The pit bull -- a generic term for any one of several similar breeds -- was developed to fight other animals. Many experts say that killer instinct toward other dogs and smaller pets remains to some degree in many pit bulls today. Aggression against humans was never in the plan for a well-bred pit bull, but the breed's popularity with gang members and quick-buck breeders has produced a lot of unsafe pits that should never be pets.
Bay Area Doglovers Responsible About Pitbulls (www.badrap.org) is a pit bull advocacy and education group that offers information about these dogs in a way that's both sensible and cautionary. As the pit bull debate continues, it's important to understand as much as possible about what's behind the problems with pit bulls -- and to explore all possible solutions.
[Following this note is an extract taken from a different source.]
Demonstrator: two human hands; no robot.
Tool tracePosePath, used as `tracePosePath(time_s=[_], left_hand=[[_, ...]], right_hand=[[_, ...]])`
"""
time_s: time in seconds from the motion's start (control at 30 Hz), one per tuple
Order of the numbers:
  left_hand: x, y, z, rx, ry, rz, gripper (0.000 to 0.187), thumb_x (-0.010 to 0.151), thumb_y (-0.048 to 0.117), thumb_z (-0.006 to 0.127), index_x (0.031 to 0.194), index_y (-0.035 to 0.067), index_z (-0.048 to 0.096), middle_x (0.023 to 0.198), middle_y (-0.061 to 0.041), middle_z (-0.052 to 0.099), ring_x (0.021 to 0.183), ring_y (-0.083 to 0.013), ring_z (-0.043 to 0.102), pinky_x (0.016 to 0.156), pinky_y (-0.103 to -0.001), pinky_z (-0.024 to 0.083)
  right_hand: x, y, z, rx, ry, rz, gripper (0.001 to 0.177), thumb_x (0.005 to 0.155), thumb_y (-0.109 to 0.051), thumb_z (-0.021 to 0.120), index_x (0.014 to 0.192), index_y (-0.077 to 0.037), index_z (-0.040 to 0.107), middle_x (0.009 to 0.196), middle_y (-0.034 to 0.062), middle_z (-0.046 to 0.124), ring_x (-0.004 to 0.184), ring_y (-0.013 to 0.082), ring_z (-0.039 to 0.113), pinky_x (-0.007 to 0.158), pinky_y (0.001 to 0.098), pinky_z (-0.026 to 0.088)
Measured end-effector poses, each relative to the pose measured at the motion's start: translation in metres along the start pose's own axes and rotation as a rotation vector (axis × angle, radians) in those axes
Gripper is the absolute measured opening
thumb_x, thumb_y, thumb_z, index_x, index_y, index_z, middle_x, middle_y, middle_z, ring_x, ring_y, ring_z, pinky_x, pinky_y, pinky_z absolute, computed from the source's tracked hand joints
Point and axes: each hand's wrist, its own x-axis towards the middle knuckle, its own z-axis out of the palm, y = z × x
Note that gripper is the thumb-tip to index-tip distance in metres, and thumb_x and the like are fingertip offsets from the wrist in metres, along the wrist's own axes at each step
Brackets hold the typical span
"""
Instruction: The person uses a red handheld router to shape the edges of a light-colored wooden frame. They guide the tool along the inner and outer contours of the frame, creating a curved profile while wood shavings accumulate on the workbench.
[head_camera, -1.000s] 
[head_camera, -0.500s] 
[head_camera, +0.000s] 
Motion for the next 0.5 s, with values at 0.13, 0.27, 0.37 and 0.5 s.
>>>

Swollen ear flap needs medical aid
Blood vessels broken by head-shaking can cause a dog's ear flap to fill up like a water balloon. The condition is known as an aural hematoma.
Although the problem will eventually resolve itself if left alone, the process takes a long time and is painful to the dog. Allowing the ear to heal itself will also result in an unattractive "cauliflower" ear. Surgical intervention to drain and treat the ear flap is a more effective and humane choice.
Another argument in favor of veterinary care: The reason a dog was shaking his head may also be a condition in need of treatment. An ear infection is a likely culprit that will need to be treated along with the hematoma.
(Pet Rx is provided by the Veterinary Information Network (VIN.com), an online service for veterinary professionals. More information can be found at www.veterinarypartner.com.)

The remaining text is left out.